Input for this task:

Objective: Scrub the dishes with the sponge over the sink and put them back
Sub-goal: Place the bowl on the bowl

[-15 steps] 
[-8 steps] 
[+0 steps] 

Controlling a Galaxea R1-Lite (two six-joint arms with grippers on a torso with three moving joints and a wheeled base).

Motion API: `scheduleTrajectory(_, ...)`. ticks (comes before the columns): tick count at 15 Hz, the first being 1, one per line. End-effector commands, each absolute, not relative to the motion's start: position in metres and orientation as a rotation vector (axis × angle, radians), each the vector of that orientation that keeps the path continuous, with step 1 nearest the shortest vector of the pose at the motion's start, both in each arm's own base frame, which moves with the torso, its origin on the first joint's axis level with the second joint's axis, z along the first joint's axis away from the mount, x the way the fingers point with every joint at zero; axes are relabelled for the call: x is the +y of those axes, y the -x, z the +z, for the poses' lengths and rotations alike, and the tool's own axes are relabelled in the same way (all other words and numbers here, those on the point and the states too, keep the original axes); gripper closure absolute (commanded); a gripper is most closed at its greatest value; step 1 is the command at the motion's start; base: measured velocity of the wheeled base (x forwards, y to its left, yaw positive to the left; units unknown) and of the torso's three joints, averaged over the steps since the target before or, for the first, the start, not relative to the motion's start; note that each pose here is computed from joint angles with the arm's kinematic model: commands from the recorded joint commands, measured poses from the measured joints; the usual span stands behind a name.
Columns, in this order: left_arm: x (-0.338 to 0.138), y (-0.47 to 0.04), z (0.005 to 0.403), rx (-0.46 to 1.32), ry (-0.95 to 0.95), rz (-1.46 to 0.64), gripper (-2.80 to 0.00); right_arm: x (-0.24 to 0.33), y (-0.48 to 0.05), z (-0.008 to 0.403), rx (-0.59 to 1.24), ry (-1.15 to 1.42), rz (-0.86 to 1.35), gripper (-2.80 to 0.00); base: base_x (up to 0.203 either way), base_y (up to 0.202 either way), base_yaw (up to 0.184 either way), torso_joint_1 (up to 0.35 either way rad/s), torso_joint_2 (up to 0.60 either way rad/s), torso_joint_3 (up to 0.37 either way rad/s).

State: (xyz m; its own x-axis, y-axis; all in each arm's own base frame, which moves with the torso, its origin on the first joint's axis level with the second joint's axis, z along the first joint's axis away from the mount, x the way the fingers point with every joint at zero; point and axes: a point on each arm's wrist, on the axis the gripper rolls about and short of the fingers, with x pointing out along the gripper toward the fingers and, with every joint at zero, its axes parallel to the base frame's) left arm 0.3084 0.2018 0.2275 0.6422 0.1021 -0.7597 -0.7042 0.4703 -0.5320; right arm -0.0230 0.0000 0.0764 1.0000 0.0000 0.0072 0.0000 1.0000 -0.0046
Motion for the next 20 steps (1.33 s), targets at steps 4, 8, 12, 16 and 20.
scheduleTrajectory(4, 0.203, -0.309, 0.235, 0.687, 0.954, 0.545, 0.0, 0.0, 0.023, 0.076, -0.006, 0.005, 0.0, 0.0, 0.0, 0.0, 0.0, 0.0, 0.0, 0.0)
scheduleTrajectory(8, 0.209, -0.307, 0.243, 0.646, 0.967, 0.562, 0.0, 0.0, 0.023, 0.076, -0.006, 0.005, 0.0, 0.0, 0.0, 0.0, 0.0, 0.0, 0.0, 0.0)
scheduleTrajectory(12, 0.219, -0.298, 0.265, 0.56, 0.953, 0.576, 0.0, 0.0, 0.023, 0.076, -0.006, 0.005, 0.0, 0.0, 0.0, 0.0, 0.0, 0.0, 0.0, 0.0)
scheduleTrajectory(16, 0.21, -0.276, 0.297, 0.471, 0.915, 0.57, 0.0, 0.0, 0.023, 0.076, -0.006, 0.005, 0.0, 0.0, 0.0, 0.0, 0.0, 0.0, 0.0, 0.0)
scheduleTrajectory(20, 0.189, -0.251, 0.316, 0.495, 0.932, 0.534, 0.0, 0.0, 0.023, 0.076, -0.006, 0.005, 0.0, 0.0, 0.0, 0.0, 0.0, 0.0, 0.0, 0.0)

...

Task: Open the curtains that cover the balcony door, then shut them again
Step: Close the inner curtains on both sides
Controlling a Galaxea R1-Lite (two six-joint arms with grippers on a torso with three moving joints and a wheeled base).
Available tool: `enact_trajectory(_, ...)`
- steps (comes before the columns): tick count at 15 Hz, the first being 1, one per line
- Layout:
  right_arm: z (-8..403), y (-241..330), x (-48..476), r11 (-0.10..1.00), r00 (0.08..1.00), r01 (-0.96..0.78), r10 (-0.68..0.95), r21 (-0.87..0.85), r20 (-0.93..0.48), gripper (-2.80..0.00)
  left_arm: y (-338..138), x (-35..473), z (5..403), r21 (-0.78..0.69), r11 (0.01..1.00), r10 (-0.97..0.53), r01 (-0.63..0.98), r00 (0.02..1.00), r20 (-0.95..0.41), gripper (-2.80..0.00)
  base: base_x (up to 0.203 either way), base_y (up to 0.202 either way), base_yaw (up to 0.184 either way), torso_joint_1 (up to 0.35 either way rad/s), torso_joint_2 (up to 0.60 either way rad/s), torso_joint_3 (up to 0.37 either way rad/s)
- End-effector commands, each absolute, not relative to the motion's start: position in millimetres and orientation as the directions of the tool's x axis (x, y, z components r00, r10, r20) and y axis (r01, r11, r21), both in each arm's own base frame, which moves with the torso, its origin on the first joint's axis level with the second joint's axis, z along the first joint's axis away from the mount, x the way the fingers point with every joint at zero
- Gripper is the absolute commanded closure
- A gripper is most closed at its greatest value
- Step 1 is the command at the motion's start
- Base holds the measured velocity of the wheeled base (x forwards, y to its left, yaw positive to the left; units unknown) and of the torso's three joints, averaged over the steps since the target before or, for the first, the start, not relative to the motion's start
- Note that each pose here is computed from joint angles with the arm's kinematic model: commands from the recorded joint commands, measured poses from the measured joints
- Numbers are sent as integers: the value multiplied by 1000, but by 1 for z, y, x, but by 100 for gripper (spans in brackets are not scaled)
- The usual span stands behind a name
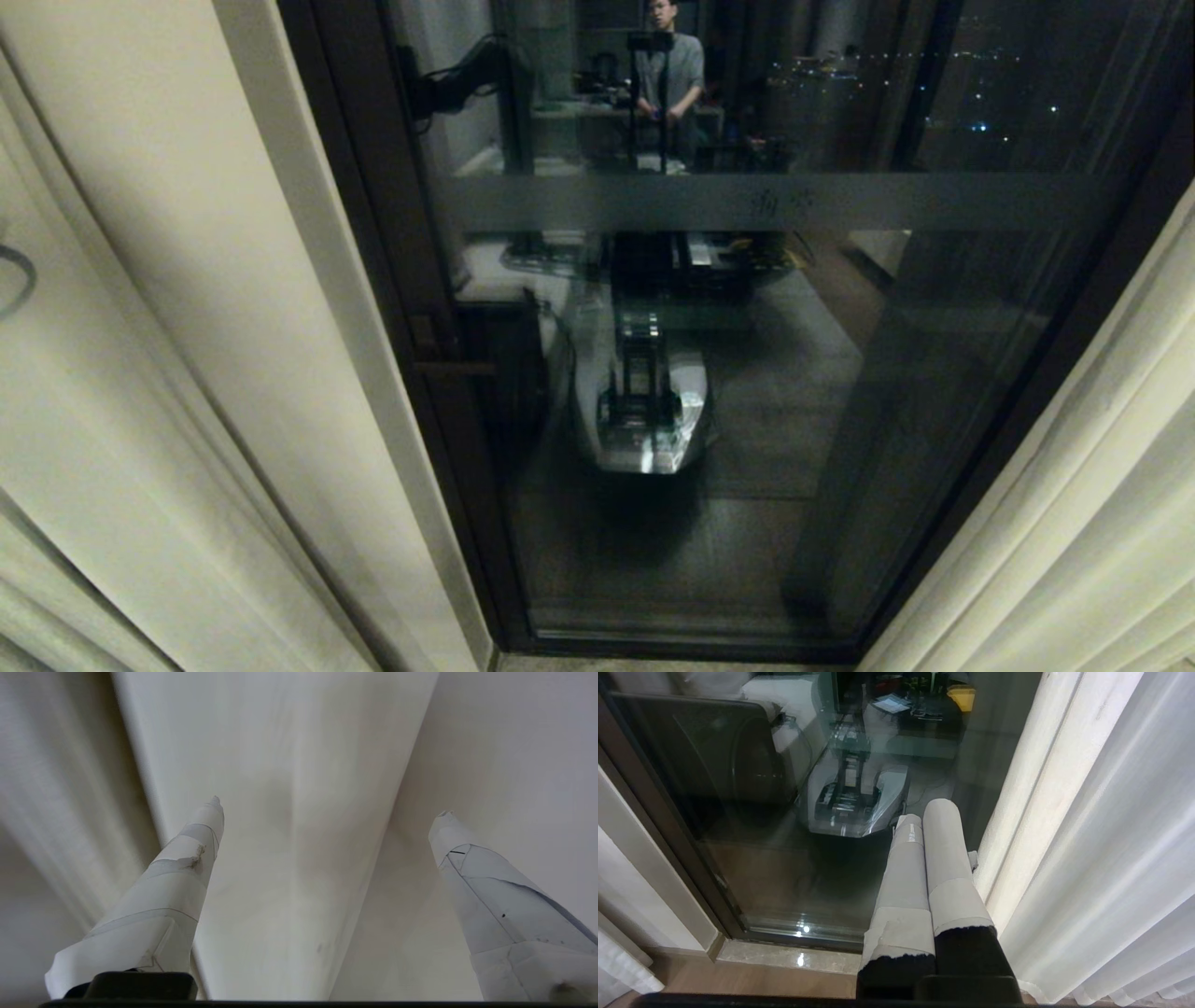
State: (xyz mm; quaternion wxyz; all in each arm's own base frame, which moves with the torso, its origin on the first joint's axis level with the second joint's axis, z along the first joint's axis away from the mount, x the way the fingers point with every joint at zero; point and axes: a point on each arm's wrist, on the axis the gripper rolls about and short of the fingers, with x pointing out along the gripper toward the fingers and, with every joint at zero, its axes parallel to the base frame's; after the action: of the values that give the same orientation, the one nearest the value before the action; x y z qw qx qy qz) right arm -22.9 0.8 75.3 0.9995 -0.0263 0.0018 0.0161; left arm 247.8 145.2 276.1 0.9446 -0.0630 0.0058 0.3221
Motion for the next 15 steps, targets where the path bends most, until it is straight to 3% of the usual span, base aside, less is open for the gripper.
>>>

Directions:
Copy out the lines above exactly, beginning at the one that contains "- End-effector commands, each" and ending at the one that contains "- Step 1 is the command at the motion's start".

Answer below:
- End-effector commands, each absolute, not relative to the motion's start: position in millimetres and orientation as the directions of the tool's x axis (x, y, z components r00, r10, r20) and y axis (r01, r11, r21), both in each arm's own base frame, which moves with the torso, its origin on the first joint's axis level with the second joint's axis, z along the first joint's axis away from the mount, x the way the fingers point with every joint at zero
- Gripper is the absolute commanded closure
- A gripper is most closed at its greatest value
- Step 1 is the command at the motion's start

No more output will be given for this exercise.